INFORMATION SHOWN ::
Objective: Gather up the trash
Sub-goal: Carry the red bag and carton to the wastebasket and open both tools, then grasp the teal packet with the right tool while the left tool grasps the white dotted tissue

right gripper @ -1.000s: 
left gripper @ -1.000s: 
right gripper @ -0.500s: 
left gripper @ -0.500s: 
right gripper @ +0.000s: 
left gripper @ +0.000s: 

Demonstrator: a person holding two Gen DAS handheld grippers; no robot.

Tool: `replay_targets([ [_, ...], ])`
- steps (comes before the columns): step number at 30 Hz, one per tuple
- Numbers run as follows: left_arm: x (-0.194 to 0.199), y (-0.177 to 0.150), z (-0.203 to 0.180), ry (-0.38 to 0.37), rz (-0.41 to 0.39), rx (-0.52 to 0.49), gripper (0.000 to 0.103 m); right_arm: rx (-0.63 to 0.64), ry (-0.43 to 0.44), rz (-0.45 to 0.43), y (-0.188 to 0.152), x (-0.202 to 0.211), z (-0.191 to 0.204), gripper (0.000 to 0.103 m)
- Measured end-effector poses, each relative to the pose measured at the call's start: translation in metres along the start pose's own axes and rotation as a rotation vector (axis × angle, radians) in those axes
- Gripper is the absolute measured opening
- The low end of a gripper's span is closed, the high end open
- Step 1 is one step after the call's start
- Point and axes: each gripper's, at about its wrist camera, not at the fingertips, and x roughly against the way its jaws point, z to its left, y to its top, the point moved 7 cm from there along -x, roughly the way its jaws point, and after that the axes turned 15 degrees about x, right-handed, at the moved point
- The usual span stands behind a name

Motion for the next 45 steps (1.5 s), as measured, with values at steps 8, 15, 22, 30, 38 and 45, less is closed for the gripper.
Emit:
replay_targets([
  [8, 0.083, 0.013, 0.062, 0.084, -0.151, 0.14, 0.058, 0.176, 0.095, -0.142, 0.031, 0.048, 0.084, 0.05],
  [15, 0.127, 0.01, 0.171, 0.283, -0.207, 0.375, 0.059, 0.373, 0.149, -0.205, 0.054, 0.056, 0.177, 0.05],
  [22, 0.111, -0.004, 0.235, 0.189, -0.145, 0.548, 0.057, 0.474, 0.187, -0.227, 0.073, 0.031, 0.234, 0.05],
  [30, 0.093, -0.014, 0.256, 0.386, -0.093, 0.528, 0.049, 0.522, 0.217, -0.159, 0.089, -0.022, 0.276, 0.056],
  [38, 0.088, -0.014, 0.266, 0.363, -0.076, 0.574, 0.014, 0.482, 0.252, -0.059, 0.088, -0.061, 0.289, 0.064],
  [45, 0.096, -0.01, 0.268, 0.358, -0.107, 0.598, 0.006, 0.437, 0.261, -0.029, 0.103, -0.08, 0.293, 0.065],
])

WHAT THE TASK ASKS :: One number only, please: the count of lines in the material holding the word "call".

WRITTEN ANSWER :: 2